Martel Chapman's 'Arcanus.'
Inspired by the period in the 1920s and ‘30s when literature, visual art, music and politics flourished in New York City’s most famous African American neighborhood, the world’s first Harlem Renaissance Museum is set to open on Madison’s east side.
The museum, which will host a grand opening on March 28, is located in the former Great Big Pictures building on East Washington Avenue, near Fiore Shopping Mall.
The museum is a labor of love for a diverse group of board members hoping to honor the history and spirit of the Harlem Renaissance while highlighting some little-known connections between the Madison area and some of the period’s most influential figures.
In addition, the board members are planning programming that will foster the same types of cross-fertilization that made the era so culturally rich. The first exhibit is “Harlem in the Heartland,” and the founders say they hope to include more museum content, including manuscripts and artifacts, as the effort progresses. The museum will showcase live performances and will have a liquor license.
Peter Brooks, a poet and Ph.D. candidate in rhetoric and composition at the University of Wisconsin-Milwaukee, serves as unofficial academic adviser to the group. He is creating a curriculum for the museum’s educational programs and will give a lecture at the grand opening about the importance of the Harlem Renaissance today. Brooks says many people today know very little about the period and its connections to the Midwest.
For example, the novelist and poet Jean Toomer, who was of mixed racial heritage, spent some of his college career at the UW-Madison. In 1931, Toomer married Margery Latimer, a white Wisconsinite, prompting scandals over “race mixing” and the spiritual commune the two helped organize in Portage. Philosopher Alain Locke, often referred to as the “dean” of the Harlem Renaissance, was once a visiting professor at the UW. Locke was also gay. Brooks says the Harlem Renaissance contained early seeds of the gay liberation movement.

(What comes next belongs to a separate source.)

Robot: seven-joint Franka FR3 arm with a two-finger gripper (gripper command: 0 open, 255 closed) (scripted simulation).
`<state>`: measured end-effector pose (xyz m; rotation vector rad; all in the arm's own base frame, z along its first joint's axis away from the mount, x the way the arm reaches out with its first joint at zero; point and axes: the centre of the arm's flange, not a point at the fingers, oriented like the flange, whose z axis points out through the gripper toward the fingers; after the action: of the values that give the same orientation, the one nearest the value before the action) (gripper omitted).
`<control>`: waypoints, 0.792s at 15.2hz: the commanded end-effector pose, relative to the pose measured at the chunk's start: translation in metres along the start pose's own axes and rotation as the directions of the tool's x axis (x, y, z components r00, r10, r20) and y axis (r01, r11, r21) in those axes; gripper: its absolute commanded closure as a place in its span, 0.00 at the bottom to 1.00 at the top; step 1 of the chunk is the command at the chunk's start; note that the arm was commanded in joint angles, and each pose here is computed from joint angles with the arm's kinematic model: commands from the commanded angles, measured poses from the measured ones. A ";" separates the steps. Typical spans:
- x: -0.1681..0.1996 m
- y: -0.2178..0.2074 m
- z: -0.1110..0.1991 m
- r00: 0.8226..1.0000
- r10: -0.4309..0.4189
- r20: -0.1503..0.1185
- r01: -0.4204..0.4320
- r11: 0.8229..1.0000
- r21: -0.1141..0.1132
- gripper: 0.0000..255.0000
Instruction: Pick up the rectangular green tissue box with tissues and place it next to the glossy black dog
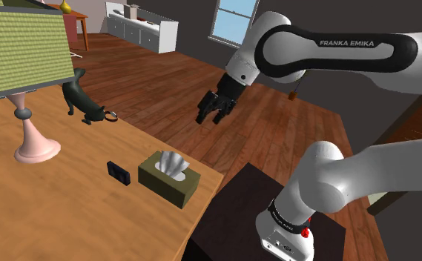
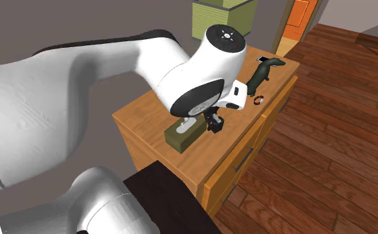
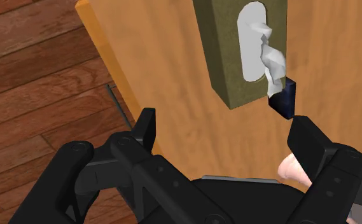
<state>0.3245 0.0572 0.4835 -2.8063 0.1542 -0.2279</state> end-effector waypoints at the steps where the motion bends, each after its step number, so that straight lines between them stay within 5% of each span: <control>1: -0.005 -0.006 0.025 1.000 -0.013 -0.026 0.014 0.999 0.036 0.00; 9: -0.007 -0.043 0.114 0.991 -0.066 -0.115 0.085 0.981 0.172 0.00; 12: -0.006 -0.048 0.132 0.990 -0.070 -0.123 0.092 0.979 0.183 0.00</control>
<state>0.3431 0.1412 0.3789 -2.6176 0.0428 -0.3976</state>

Brooks believes public intellectual battles that took place during the Harlem Renaissance provide positive examples for communities working through conflict and dissent. “The Harlem Renaissance was not a utopia; it was not a perfect place where everyone agreed,” says Brooks. “You had scholars and writers on one side saying you need to adapt and conform, and other writers, artists and performers saying we need to be who we are, we need to be genuine.”
Brooks says it is important to create a space for the community to wrestle with today’s issues. “The Harlem Renaissance is an example of how conflict can help people learn more about each other and bring people together,” says Brooks. “You had a very public expression of everything that is good flowing into the streets. African Americans were able to talk about slavery, violence and poverty — and not just to black audiences but white audiences as well.
David Hart, a local attorney and museum board member, is glad to see the 12-year effort to create the museum reach fruition. Hart facilitates monthly poetry slams at Genna’s for Madison’s Urban Spoken Word collective and says the spoken word movement owes a great debt to the Harlem Renaissance. “Most of the things that we are able to do today are possible because of that movement,” says Hart. “We really always use the Harlem Renaissance as a framework.”
Why locate a museum named after a New York phenomenon in Madison? “Everyone’s heard or is familiar with the Harlem Renaissance, but it was interesting that there was no museum ever, anyplace, and so why not us?” says Tom Farley, who also serves on the museum board. “I’m glad somebody had the wherewithal to do it here.”
Farley, brother of the late comedian Chris Farley and a former director of marketing for the Greater Madison Convention & Visitors Bureau, says the museum will be a great addition to the East Washington corridor, which he calls the “future of Madison.” He says the opening gala will demonstrate the diversity of the museum’s programming. In addition to a performance by J.W. Basilo, a world champion poetry slam finalist, the event will feature jazz, visual art and Brooks’ lecture. “All these different mediums coming together in one space, people will get the sense it’s going to be a place where you can come and learn,” says Farley.
Hart says the museum will create a welcoming space for everyone, regardless of race, gender, background or sexual orientation. “We wanted to make a lasting impression on the arts landscape in Madison. The urban art forms, or the Harlem Renaissance art forms are thriving even today,” says Hart. “We sought to make those arts as respectable and relevant as any other art form that exists here in Madison, like the opera or the ballet.”
Harlem Renaissance Museum Grand Opening
Saturday, March 28, 7 pm, 1444 E. Washington Ave.
Featuring music by the Caitlin McGahan Artet, lecture by Peter Brooks, J.W. Basilo (National Poetry Slam winner) and Martel Chapman, the artist who created the exhibit of oil paintings called “Harlem in the Heartland.”